On November 14, 2022, Exodus Movement, Inc. (the “Company”) dismissed WithumSmith+Brown, P.C. (“Withum”) as the Company’s independent registered public accounting firm, which was approved by the board of directors of the Company.

The audit report of Withum on the balance sheet of the Company as of December 31, 2021 did not contain an adverse opinion or a disclaimer of opinion and was not qualified or modified as to uncertainty, audit scope or accounting principles.

For the fiscal years ended December 31, 2021 and 2020, and the subsequent interim period through the date of this Report, there were no disagreements between the Company and Withum on any matter of accounting principles or practices, financial statement disclosure or auditing scope or procedures which, if not resolved to Withum’s satisfaction, would have caused it to make reference to the subject matter of the disagreement in connection with its report.

For the fiscal years ended December 31, 2021 and 2020, and the subsequent interim period through the date of this Report, there were no “reportable events” as defined in Item 304(a)(1)(v) of Regulation S-K, except with respect to the restatement of the unaudited condensed consolidated financial statements as of June 30, 2021. The restatement was to correct the application of certain generally accepted accounting principles of a non-cash adjustment related to the conversion of SAFEs notes. The Company identified a material weakness in its internal control over financial reporting specific to its accounting for this restatement. The Company currently has no derivative instruments and has no plans to issue derivative Instruments in the future. In the unexpected event that the Company enters into or issues derivative instruments, it will engage outside experts to consult on such complex, non-routine derivative transactions. The Company remediated the previously identified deficiency prior to the issuance of its Annual Report on Form 1-K for the year ended December 31, 2021. The other interim periods within the year ended December 31, 2021 are restated in the 2022 quarterly reports as these are not required periods under the Regulation A requirements.

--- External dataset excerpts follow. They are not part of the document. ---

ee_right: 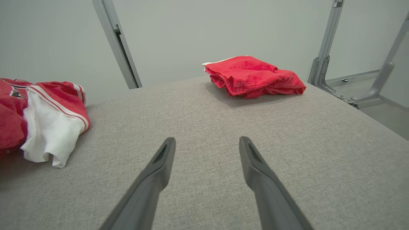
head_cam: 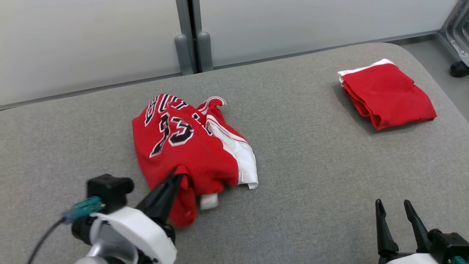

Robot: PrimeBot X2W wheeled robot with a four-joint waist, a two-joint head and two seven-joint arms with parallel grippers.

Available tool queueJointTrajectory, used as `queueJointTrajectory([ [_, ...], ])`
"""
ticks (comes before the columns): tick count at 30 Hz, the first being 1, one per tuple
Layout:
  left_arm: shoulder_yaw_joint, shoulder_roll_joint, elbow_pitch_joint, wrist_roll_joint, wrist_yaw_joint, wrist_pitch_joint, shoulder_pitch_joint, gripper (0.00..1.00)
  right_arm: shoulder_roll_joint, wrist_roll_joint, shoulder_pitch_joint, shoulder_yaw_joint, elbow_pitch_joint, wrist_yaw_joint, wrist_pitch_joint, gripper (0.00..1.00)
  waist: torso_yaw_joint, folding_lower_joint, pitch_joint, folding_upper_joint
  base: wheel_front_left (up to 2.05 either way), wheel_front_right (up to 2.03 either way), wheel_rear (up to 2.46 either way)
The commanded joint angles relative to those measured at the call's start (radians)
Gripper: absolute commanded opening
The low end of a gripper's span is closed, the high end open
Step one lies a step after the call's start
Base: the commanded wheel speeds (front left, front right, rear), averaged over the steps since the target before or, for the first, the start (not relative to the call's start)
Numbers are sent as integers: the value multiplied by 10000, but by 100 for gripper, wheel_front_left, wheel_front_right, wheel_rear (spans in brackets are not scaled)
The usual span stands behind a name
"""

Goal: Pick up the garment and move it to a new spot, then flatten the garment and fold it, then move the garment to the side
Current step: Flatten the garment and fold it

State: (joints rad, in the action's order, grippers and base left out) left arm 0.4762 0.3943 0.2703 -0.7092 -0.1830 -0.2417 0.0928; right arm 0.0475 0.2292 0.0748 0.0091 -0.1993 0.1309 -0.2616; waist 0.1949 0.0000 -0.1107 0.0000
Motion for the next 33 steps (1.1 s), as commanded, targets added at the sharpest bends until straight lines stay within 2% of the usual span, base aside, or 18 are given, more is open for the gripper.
queueJointTrajectory([
  [1,-160,128,334,-137,-97,-71,-182,0,61,-64,44,-22,24,0,-48,100,-112,0,122,0,0,0,0],
  [5,-1018,394,1729,-1013,-379,-265,-794,0,61,-103,108,-10,-21,0,-48,100,-237,0,303,0,0,0,0],
  [7,-1506,618,1987,-1352,-537,-243,-1195,0,59,-119,130,-31,-38,-2,-48,100,-285,0,375,0,0,0,0],
  [10,-2221,647,1931,-2168,-612,-210,-1882,0,61,-134,197,-100,-34,-2,-50,100,-386,0,470,0,0,0,0],
  [14,-2869,1028,482,-2728,-423,-310,-2310,0,55,-202,257,-57,-118,0,-48,100,-609,0,471,0,0,0,0],
  [16,-2822,1239,-579,-2406,-231,-210,-1938,0,59,-223,197,43,-157,-2,-48,100,-719,0,426,0,0,0,0],
  [18,-2762,1128,-1768,-2057,-102,219,-1364,3,62,-215,77,106,-198,-2,-50,100,-805,0,365,0,0,0,0],
  [19,-2622,1060,-2389,-1811,4,449,-1084,8,64,-224,12,114,-200,-2,-50,100,-842,0,337,0,0,0,0],
  [21,-2494,891,-3675,-1223,74,1194,-391,47,59,-244,-56,159,-210,0,-48,100,-909,0,275,0,0,0,0],
  [22,-2355,776,-4310,-916,75,1556,-77,100,61,-248,-72,157,-222,-2,-48,100,-940,0,254,0,0,0,0],
  [28,-1714,404,-7389,202,158,2808,981,100,66,-285,-112,223,-281,-2,-50,100,-972,0,253,0,0,0,0],
  [31,-1759,468,-7951,394,8,3308,996,100,59,-296,-36,184,-265,0,-48,100,-932,0,295,0,0,0,0],
  [33,-1993,310,-7746,185,-29,3733,756,100,62,-300,29,137,-260,0,-48,100,-901,0,333,0,0,0,0],
])
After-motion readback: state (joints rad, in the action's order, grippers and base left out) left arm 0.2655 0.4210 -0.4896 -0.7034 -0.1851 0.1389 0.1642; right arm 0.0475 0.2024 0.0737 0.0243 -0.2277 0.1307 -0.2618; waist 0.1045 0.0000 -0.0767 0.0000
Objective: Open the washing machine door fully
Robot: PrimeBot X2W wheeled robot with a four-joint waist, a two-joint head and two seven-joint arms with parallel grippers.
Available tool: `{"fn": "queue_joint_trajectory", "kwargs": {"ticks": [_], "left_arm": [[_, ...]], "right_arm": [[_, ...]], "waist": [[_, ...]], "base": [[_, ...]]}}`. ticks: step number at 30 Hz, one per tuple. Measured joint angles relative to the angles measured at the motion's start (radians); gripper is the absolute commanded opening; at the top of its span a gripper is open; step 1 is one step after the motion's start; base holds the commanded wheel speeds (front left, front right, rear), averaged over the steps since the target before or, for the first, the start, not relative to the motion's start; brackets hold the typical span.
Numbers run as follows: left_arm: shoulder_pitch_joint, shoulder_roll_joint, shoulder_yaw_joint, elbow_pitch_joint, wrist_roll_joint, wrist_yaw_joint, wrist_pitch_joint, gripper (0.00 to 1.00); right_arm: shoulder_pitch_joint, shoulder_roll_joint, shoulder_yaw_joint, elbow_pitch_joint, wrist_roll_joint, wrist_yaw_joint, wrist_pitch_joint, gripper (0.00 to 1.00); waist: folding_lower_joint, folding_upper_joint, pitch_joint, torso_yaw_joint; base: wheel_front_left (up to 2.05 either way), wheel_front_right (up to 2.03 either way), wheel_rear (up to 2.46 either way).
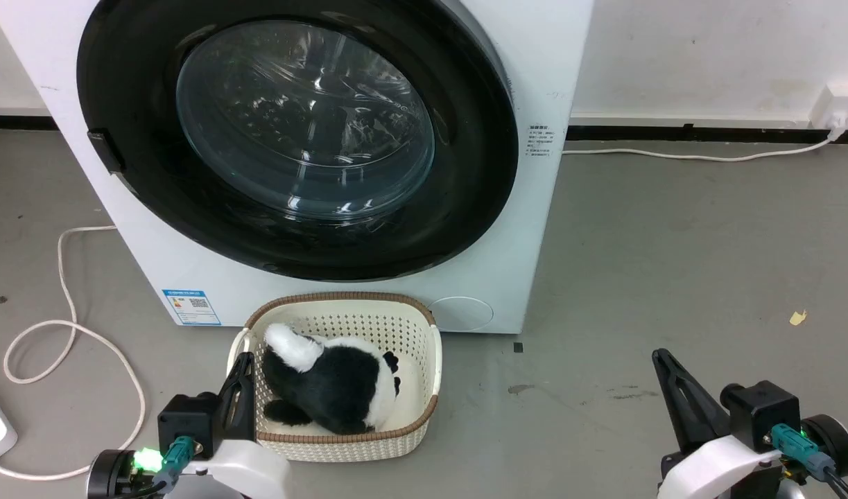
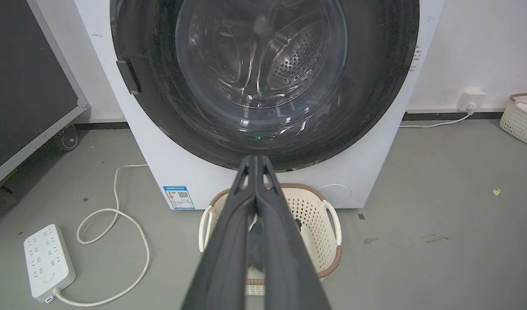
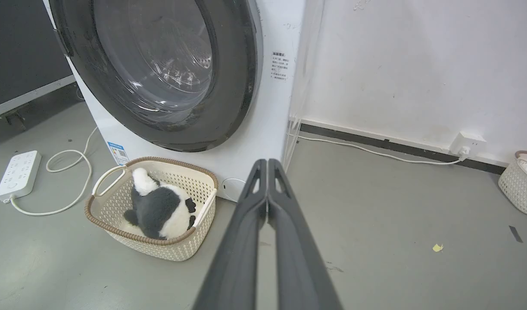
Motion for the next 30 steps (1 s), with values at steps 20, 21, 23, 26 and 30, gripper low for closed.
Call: {"fn": "queue_joint_trajectory", "kwargs": {"ticks": [20,21,23,26,30], "left_arm": [[0.000,0.000,0.000,0.000,0.000,0.000,0.000,0.00],[0.000,0.000,0.000,0.000,0.000,0.000,0.000,0.00],[0.000,0.000,0.000,0.000,0.000,0.000,0.000,0.00],[0.000,0.000,0.000,0.000,0.000,0.000,0.000,0.00],[0.001,0.000,0.000,0.001,-0.002,0.000,0.000,1.00]], "right_arm": [[0.000,0.000,0.000,0.000,0.000,0.000,0.000,0.00],[0.000,0.000,0.000,0.000,0.000,0.000,0.000,0.00],[0.000,0.000,0.000,0.000,0.000,0.000,0.000,0.00],[0.000,0.000,0.000,0.000,0.000,0.000,0.000,0.00],[0.001,0.000,0.001,0.000,0.000,0.000,0.000,1.00]], "waist": [[0.0000,0.0000,0.000,0.000],[0.0000,0.0000,0.000,0.000],[0.0000,0.0000,0.000,0.000],[0.0000,0.0000,0.000,0.000],[0.0000,0.0000,0.000,0.000]], "base": [[0.00,0.00,0.00],[0.00,0.00,0.00],[0.00,0.00,0.00],[0.00,0.00,0.00],[0.00,0.00,0.00]]}}
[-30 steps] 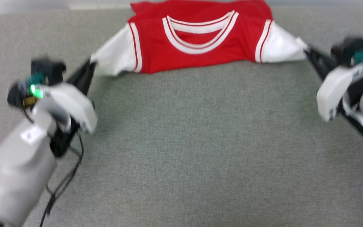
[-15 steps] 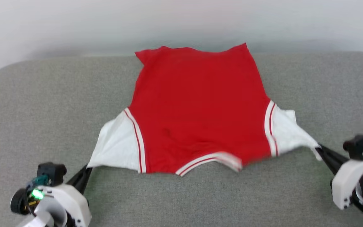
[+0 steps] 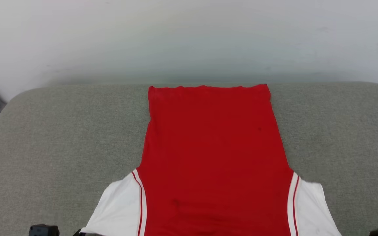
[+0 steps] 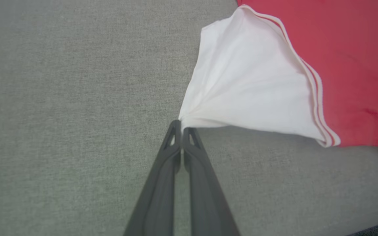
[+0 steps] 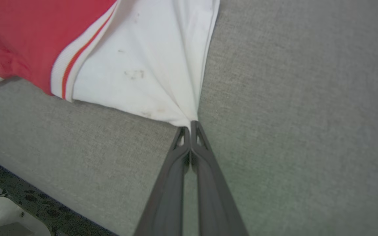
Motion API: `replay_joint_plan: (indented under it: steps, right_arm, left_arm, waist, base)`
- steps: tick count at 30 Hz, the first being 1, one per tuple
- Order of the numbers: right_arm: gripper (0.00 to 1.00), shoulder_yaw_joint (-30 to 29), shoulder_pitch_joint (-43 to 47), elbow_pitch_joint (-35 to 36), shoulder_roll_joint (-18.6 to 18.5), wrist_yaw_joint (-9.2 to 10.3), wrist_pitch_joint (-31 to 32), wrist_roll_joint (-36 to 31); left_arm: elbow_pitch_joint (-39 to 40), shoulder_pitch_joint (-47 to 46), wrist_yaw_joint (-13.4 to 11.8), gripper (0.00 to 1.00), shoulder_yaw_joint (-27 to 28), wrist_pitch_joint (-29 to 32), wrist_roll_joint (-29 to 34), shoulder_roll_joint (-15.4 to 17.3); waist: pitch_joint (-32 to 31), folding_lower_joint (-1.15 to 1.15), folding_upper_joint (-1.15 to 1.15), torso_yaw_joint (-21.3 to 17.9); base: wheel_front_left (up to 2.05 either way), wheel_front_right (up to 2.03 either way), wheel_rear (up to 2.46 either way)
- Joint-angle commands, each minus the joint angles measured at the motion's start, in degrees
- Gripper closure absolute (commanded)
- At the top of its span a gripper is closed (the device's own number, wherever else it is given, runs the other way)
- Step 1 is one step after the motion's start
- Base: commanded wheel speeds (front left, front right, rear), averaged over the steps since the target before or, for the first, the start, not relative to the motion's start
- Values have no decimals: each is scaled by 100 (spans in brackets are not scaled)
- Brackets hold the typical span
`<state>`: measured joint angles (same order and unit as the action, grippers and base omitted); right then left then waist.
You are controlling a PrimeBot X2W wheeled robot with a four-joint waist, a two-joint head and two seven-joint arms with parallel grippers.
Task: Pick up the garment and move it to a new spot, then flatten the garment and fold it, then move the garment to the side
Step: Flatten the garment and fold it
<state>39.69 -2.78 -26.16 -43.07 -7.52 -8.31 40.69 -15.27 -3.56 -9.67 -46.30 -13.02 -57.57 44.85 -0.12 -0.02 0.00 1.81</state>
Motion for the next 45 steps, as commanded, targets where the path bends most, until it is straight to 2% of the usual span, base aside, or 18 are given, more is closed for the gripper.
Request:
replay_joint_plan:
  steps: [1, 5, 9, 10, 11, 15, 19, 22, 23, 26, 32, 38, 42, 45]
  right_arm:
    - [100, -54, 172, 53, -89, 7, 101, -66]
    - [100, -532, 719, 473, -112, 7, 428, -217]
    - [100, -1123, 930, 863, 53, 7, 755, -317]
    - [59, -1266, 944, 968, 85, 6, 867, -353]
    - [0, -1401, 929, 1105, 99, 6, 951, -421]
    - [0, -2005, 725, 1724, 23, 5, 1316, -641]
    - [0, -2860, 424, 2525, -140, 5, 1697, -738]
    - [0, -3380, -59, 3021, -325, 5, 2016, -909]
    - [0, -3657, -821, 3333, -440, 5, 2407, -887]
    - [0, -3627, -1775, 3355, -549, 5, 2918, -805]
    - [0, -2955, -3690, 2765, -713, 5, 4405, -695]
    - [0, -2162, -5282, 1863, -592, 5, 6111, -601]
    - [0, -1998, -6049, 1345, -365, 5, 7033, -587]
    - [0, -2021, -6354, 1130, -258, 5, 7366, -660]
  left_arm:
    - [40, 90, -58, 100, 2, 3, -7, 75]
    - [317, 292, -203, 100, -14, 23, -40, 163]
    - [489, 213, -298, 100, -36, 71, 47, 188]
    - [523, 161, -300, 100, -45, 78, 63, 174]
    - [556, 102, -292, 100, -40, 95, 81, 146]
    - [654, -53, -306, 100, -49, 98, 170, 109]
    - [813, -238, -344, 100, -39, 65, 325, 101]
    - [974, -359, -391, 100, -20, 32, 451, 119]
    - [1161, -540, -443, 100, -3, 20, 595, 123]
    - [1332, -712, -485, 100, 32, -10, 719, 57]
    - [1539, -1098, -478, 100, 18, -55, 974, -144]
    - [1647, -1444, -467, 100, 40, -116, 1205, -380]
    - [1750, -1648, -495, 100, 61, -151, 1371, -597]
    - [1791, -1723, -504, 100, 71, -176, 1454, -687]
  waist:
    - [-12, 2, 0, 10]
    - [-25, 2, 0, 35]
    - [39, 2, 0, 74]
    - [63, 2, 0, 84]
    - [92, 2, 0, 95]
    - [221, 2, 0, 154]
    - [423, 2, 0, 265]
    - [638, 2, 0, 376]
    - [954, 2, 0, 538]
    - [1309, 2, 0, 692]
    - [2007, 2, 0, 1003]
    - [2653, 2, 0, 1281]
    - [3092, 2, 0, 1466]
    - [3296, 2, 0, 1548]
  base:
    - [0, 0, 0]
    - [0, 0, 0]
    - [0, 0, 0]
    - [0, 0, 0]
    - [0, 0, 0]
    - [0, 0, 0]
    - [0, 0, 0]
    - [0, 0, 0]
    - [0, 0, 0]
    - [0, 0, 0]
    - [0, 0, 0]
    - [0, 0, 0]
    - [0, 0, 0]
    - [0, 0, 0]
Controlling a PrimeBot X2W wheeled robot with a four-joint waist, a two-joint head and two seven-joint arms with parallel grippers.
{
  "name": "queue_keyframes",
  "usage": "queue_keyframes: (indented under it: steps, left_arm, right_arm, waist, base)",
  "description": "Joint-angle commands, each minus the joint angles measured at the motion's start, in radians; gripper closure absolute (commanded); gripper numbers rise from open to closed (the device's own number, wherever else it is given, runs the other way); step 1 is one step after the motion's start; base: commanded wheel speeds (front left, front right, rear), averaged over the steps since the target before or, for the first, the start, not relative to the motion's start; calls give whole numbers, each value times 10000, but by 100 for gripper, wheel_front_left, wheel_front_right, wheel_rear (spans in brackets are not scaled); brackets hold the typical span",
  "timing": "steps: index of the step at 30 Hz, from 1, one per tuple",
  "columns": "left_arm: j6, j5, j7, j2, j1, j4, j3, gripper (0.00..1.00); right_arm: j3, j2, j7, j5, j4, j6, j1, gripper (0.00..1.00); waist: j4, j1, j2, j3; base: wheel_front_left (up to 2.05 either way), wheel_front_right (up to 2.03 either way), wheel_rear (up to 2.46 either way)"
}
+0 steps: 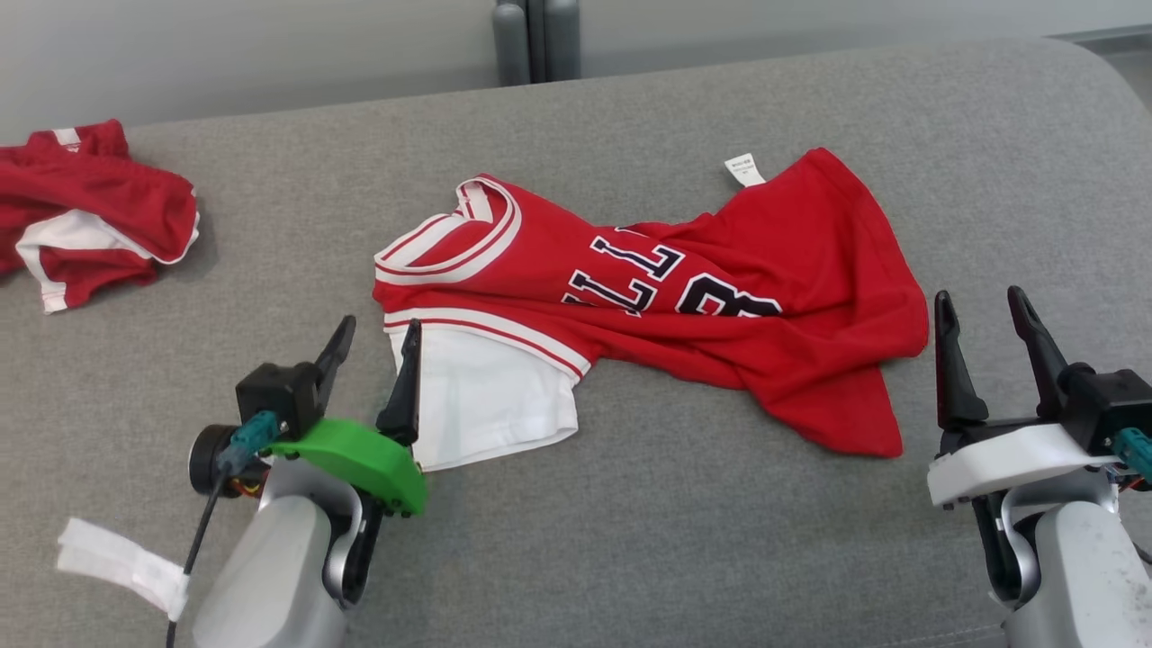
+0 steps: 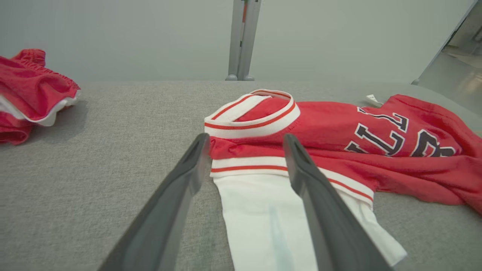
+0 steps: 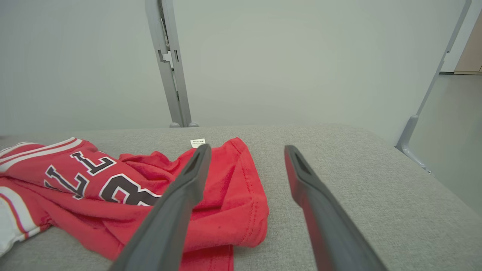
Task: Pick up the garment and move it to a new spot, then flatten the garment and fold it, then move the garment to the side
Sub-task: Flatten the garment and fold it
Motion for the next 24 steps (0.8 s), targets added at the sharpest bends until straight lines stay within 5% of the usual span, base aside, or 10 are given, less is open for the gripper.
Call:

The Company has provided Withum with a copy of the foregoing disclosure and requested that Withum furnish the Company with a letter addressed to the Securities and Exchange Commission stating whether or not it agrees with such disclosure. A copy of the letter from Withum addressed to the Securities and Exchange Commission dated as of January 6, 2023 and is filed as Exhibit 9.1 to this Current Report on Form 1-U.

Engagement of New Independent Registered Public Accounting Firm

On January 4, 2023, the Company engaged Deloitte & Touche LLP (“Deloitte”) as the Company’s independent registered public accounting firm for the year ended December 31, 2022, which was approved by the board of directors of the Company.

For the fiscal years ended December 31, 2021 and 2020, and the subsequent interim period through the date of this Report, neither the Company nor anyone on its behalf has consulted with Deloitte regarding either (i) the application of accounting principles to a specified transaction, either completed or proposed, or the type of audit opinion that might be rendered on the Company’s financial statements, and neither a written report nor oral advice was provided to the Company that Deloitte concluded was an important factor considered by the Company in reaching a decision as to any accounting, auditing or financial reporting issue, or (ii) any matter that was either the subject of a “disagreement” or a “reportable event,” as such terms are defined in Regulation S-K Item 304(a)(1)(iv) and (v), respectively.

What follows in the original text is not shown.